EXERCISE -
Your answer must be an exact copy of the records below, with no pictures in it.

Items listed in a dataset
• • • •
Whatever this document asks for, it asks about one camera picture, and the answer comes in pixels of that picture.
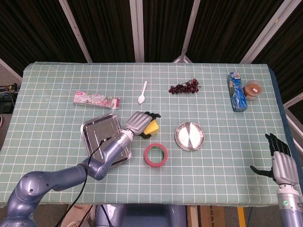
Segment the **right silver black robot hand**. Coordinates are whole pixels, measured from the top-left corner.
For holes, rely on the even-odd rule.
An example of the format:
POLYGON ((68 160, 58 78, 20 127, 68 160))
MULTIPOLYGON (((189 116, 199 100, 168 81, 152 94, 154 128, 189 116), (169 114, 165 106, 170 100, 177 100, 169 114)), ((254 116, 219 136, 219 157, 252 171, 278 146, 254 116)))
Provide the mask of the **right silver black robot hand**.
POLYGON ((272 178, 277 185, 296 186, 299 183, 299 175, 289 146, 272 133, 265 134, 265 137, 269 143, 272 160, 271 170, 259 170, 254 166, 250 166, 251 170, 257 175, 272 178))

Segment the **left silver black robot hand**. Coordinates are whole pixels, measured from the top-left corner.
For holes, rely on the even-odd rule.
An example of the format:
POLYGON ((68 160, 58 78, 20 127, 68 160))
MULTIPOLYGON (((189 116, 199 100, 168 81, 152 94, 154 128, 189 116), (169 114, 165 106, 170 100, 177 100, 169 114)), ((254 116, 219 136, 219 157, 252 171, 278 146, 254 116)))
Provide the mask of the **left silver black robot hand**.
POLYGON ((143 139, 149 139, 152 135, 143 131, 148 127, 150 122, 156 118, 161 118, 158 113, 135 112, 132 117, 125 123, 125 128, 130 130, 134 136, 140 136, 143 139))

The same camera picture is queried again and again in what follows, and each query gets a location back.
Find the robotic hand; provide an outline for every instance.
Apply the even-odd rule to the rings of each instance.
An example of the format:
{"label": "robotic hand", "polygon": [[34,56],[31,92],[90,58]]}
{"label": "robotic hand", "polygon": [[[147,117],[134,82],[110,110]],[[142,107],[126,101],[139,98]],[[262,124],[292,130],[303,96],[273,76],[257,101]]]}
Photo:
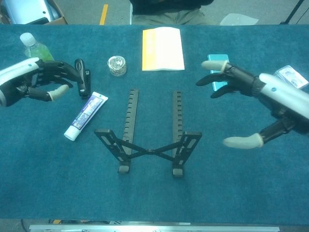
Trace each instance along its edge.
{"label": "robotic hand", "polygon": [[[81,59],[75,67],[82,67]],[[0,106],[10,106],[22,98],[29,97],[41,101],[54,101],[65,94],[73,85],[65,79],[83,83],[80,70],[61,61],[43,62],[39,58],[29,58],[0,71]],[[53,91],[43,91],[36,87],[50,83],[61,84]]]}
{"label": "robotic hand", "polygon": [[197,86],[204,86],[214,81],[228,83],[214,92],[211,98],[239,91],[243,95],[258,98],[277,119],[272,125],[249,137],[224,139],[226,146],[251,149],[262,147],[270,140],[291,130],[300,134],[309,132],[309,94],[269,74],[261,73],[259,76],[254,76],[227,61],[204,61],[202,67],[208,70],[221,70],[221,73],[205,76],[197,82]]}

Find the toothpaste tube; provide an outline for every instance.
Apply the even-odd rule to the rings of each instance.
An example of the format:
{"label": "toothpaste tube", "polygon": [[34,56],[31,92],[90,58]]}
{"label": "toothpaste tube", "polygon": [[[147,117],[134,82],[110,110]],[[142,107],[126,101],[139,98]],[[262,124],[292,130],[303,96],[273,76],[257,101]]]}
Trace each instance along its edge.
{"label": "toothpaste tube", "polygon": [[102,94],[93,92],[88,99],[78,116],[74,119],[70,127],[64,133],[64,136],[74,141],[76,137],[81,133],[82,129],[95,115],[99,108],[107,101],[108,97]]}

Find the cable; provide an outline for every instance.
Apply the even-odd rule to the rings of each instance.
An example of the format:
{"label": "cable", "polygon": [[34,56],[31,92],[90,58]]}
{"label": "cable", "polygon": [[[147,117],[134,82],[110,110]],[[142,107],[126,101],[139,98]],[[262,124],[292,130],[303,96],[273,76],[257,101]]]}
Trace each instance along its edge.
{"label": "cable", "polygon": [[305,15],[305,13],[307,13],[308,10],[309,10],[309,7],[308,7],[307,10],[301,15],[301,17],[300,17],[299,20],[296,22],[296,24],[301,20],[301,18]]}
{"label": "cable", "polygon": [[23,219],[20,219],[20,224],[21,224],[21,227],[23,228],[23,230],[25,232],[28,232],[28,230],[26,229],[25,225],[24,225],[24,220]]}

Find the green liquid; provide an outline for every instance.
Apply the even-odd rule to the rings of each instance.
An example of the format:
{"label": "green liquid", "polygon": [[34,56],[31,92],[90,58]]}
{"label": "green liquid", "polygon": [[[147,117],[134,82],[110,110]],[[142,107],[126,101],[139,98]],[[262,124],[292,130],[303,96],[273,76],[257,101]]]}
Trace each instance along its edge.
{"label": "green liquid", "polygon": [[29,58],[38,57],[43,61],[54,60],[52,54],[50,54],[48,48],[41,43],[36,43],[33,46],[26,47],[25,55]]}

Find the white bottle cap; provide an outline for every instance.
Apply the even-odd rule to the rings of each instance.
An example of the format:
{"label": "white bottle cap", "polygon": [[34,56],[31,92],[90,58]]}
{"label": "white bottle cap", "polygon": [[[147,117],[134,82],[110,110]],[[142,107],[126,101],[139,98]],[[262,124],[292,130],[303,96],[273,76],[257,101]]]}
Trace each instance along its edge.
{"label": "white bottle cap", "polygon": [[23,42],[23,44],[27,47],[32,46],[36,43],[35,38],[29,32],[21,34],[21,36],[19,38],[20,38],[21,42]]}
{"label": "white bottle cap", "polygon": [[70,126],[63,135],[66,136],[68,139],[75,141],[75,139],[80,133],[81,131],[79,129],[74,126]]}

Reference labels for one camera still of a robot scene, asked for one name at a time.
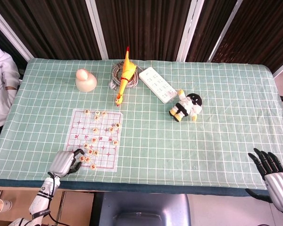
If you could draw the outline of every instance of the chinese chess board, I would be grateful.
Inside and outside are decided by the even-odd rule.
[[[116,172],[122,122],[120,112],[74,109],[64,151],[81,148],[82,169]]]

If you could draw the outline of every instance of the white squeeze toy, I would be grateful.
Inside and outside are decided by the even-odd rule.
[[[79,69],[76,72],[75,84],[79,91],[90,92],[95,89],[97,80],[95,76],[86,69]]]
[[[197,114],[202,110],[202,99],[198,94],[190,93],[187,96],[181,89],[178,92],[180,101],[169,111],[176,121],[181,121],[184,116],[190,115],[193,121],[197,120]]]

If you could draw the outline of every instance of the black cable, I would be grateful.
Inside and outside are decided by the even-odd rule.
[[[21,226],[22,222],[23,222],[24,218],[21,219],[20,223],[19,223],[19,226]]]
[[[28,223],[30,223],[30,222],[32,222],[31,220],[30,221],[28,221],[24,226],[26,226]]]
[[[50,203],[51,203],[51,200],[53,198],[53,190],[55,189],[55,175],[48,172],[48,174],[50,175],[50,177],[53,179],[53,189],[51,191],[51,196],[50,196],[50,199],[49,199],[49,202],[48,202],[48,209],[50,208]],[[64,225],[64,226],[70,226],[70,225],[67,225],[67,224],[64,224],[64,223],[61,223],[61,222],[58,222],[57,220],[55,220],[52,215],[49,213],[49,217],[57,224],[60,224],[60,225]]]

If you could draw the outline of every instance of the white cup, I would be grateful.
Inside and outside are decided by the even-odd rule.
[[[10,210],[12,205],[11,201],[0,199],[0,213]]]

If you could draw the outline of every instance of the coiled cable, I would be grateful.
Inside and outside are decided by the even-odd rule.
[[[111,80],[109,82],[110,89],[117,89],[117,86],[120,86],[121,84],[121,78],[118,77],[118,72],[121,70],[124,66],[124,61],[121,61],[115,65],[112,66],[112,73],[111,73]],[[135,87],[138,84],[138,68],[141,69],[139,66],[136,67],[133,77],[129,80],[126,87]]]
• • • •
EXPECTED ANSWER -
Whatever this document asks for, it asks about one camera picture, and the answer comes in pixels of that picture.
Segment the **right silver black robot hand**. Coordinates are whole pixels, measured from the top-left corner.
For holes, rely on the even-odd rule.
An example of the format:
POLYGON ((68 160, 58 78, 20 127, 68 160))
MULTIPOLYGON (((189 116, 199 100, 168 81, 152 94, 154 128, 189 116), (169 114, 165 106, 170 100, 177 100, 169 114)), ((254 116, 219 136, 219 157, 252 171, 278 146, 254 116)))
Provide the mask of the **right silver black robot hand**.
POLYGON ((272 178, 277 185, 296 186, 299 183, 299 175, 289 146, 272 133, 265 134, 265 137, 269 143, 272 160, 271 170, 259 170, 254 166, 250 166, 251 170, 257 175, 272 178))

Segment the **left silver black robot hand**. Coordinates are whole pixels, measured from the top-left corner.
For holes, rely on the even-odd rule.
An example of the format:
POLYGON ((68 160, 58 78, 20 127, 68 160))
MULTIPOLYGON (((189 116, 199 100, 168 81, 152 94, 154 128, 189 116), (169 114, 165 106, 170 100, 177 100, 169 114)), ((254 116, 219 136, 219 157, 252 171, 278 146, 254 116)))
Provide the mask of the **left silver black robot hand**.
POLYGON ((143 139, 149 139, 152 135, 143 131, 148 127, 150 122, 156 118, 161 118, 158 113, 135 112, 132 117, 125 123, 125 128, 130 130, 134 136, 140 136, 143 139))

The same camera picture is queried again and again in what follows, and each query gets a location back.
Find the robotic hand; provide an outline for every instance.
Apply the even-odd rule to the rings of each instance.
An example of the format:
{"label": "robotic hand", "polygon": [[34,56],[31,92],[90,58]]}
{"label": "robotic hand", "polygon": [[[147,117],[134,82],[110,110]],[[142,107],[126,101],[139,98]],[[262,124],[292,130],[303,96],[273,76],[257,101]]]}
Photo:
Trace each instance along its edge.
{"label": "robotic hand", "polygon": [[[81,59],[75,67],[82,67]],[[0,106],[10,106],[22,98],[29,97],[41,101],[54,101],[65,94],[73,85],[65,79],[83,83],[80,70],[61,61],[43,62],[39,58],[29,58],[0,71]],[[53,91],[43,91],[36,87],[50,83],[61,84]]]}
{"label": "robotic hand", "polygon": [[197,86],[204,86],[214,81],[228,83],[214,92],[211,98],[239,91],[243,95],[258,98],[277,119],[272,125],[249,137],[224,139],[226,146],[251,149],[262,147],[270,140],[291,130],[300,134],[309,132],[309,94],[269,74],[261,73],[259,76],[254,76],[227,61],[204,61],[202,67],[208,70],[221,70],[221,73],[205,76],[197,82]]}

Find the toothpaste tube; provide an outline for every instance.
Apply the even-odd rule to the rings of each instance.
An example of the format:
{"label": "toothpaste tube", "polygon": [[34,56],[31,92],[90,58]]}
{"label": "toothpaste tube", "polygon": [[[147,117],[134,82],[110,110]],[[142,107],[126,101],[139,98]],[[262,124],[292,130],[303,96],[273,76],[257,101]]]}
Trace each instance along its edge.
{"label": "toothpaste tube", "polygon": [[102,94],[93,92],[88,99],[78,116],[74,119],[70,127],[64,133],[64,136],[74,141],[76,137],[81,133],[82,129],[95,115],[99,108],[107,101],[108,97]]}

Find the cable; provide an outline for every instance.
Apply the even-odd rule to the rings of each instance.
An example of the format:
{"label": "cable", "polygon": [[34,56],[31,92],[90,58]]}
{"label": "cable", "polygon": [[[147,117],[134,82],[110,110]],[[142,107],[126,101],[139,98]],[[262,124],[292,130],[303,96],[273,76],[257,101]]]}
Trace each instance along its edge.
{"label": "cable", "polygon": [[305,15],[305,13],[307,13],[308,10],[309,10],[309,7],[308,7],[307,10],[301,15],[301,17],[300,17],[299,20],[296,22],[296,24],[301,20],[301,18]]}
{"label": "cable", "polygon": [[23,219],[20,219],[20,224],[21,224],[21,227],[23,228],[23,230],[25,232],[28,232],[28,230],[26,229],[25,225],[24,225],[24,220]]}

Find the green liquid; provide an outline for every instance.
Apply the even-odd rule to the rings of each instance.
An example of the format:
{"label": "green liquid", "polygon": [[34,56],[31,92],[90,58]]}
{"label": "green liquid", "polygon": [[[147,117],[134,82],[110,110]],[[142,107],[126,101],[139,98]],[[262,124],[292,130],[303,96],[273,76],[257,101]]]}
Trace each instance along its edge.
{"label": "green liquid", "polygon": [[29,58],[38,57],[43,61],[54,60],[52,54],[50,54],[48,48],[41,43],[36,43],[33,46],[26,47],[25,55]]}

Find the white bottle cap; provide an outline for every instance.
Apply the even-odd rule to the rings of each instance.
An example of the format:
{"label": "white bottle cap", "polygon": [[34,56],[31,92],[90,58]]}
{"label": "white bottle cap", "polygon": [[[147,117],[134,82],[110,110]],[[142,107],[126,101],[139,98]],[[262,124],[292,130],[303,96],[273,76],[257,101]]]}
Trace each instance along its edge.
{"label": "white bottle cap", "polygon": [[23,42],[23,44],[27,47],[32,46],[36,43],[35,38],[29,32],[21,34],[21,36],[19,38],[20,38],[21,42]]}
{"label": "white bottle cap", "polygon": [[70,126],[63,135],[66,136],[68,139],[75,141],[75,139],[80,133],[81,131],[79,129],[74,126]]}

Reference labels for one camera still of a robot scene, asked for one name at a time.
If you could draw the outline of every instance of the chinese chess board, I would be grateful.
Inside and outside are decided by the even-odd rule.
[[[116,172],[122,122],[120,112],[74,109],[64,151],[81,148],[82,169]]]

If you could draw the outline of every instance of the white squeeze toy, I would be grateful.
Inside and outside are decided by the even-odd rule.
[[[79,69],[76,72],[75,84],[79,91],[90,92],[95,89],[97,80],[95,76],[86,69]]]
[[[197,114],[202,110],[202,99],[198,94],[190,93],[187,96],[181,89],[178,92],[180,101],[169,111],[176,121],[181,121],[184,116],[190,115],[193,121],[197,120]]]

If you could draw the outline of every instance of the black cable, I would be grateful.
Inside and outside are decided by the even-odd rule.
[[[21,226],[22,222],[23,222],[24,218],[21,219],[20,223],[19,223],[19,226]]]
[[[28,223],[30,223],[30,222],[32,222],[31,220],[30,221],[28,221],[24,226],[26,226]]]
[[[50,203],[51,203],[51,200],[53,198],[53,190],[55,189],[55,175],[48,172],[48,174],[50,175],[50,177],[53,179],[53,189],[51,191],[51,196],[50,196],[50,199],[49,199],[49,202],[48,202],[48,209],[50,208]],[[64,225],[64,226],[70,226],[70,225],[67,225],[67,224],[64,224],[64,223],[61,223],[61,222],[58,222],[57,220],[55,220],[52,215],[49,213],[49,217],[57,224],[60,224],[60,225]]]

If you could draw the outline of every instance of the white cup, I would be grateful.
Inside and outside are decided by the even-odd rule.
[[[10,210],[12,205],[11,201],[0,199],[0,213]]]

If you could draw the outline of every instance of the coiled cable, I would be grateful.
Inside and outside are decided by the even-odd rule.
[[[111,80],[109,82],[110,89],[117,89],[117,86],[120,86],[121,84],[121,78],[118,77],[118,72],[121,70],[124,66],[124,61],[121,61],[115,65],[112,66],[112,73],[111,73]],[[135,87],[138,84],[138,68],[141,69],[139,66],[136,67],[133,77],[129,80],[126,87]]]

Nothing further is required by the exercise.